Below is a listing. Quote from it, exactly, the lines from the one containing "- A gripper" down to the one containing "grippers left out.", both ends included, and nothing else.

**Data extract**.
--

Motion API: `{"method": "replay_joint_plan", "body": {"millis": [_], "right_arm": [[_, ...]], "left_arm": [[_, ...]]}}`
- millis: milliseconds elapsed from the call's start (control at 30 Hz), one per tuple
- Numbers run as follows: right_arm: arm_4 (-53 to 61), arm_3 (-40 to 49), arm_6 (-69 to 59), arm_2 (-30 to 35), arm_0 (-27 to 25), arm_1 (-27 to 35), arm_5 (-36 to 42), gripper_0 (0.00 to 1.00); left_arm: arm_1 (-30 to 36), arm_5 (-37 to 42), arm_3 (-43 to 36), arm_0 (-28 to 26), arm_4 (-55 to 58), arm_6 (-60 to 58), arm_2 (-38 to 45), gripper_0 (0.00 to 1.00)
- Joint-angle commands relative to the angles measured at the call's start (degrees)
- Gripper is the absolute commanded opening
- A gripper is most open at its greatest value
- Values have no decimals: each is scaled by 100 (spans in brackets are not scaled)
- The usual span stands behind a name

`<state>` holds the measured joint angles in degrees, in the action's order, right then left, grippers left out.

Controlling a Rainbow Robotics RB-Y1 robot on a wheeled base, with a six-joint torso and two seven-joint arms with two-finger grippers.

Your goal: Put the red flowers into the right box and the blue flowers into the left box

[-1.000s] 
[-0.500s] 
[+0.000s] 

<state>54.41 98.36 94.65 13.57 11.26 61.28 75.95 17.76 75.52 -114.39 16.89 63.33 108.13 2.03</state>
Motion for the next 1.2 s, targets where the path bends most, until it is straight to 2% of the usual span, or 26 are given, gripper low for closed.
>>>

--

**Exercise response**.
- A gripper is most open at its greatest value
- Values have no decimals: each is scaled by 100 (spans in brackets are not scaled)
- The usual span stands behind a name

`<state>` holds the measured joint angles in degrees, in the action's order, right then left, grippers left out.

Work on this exercise is now finished.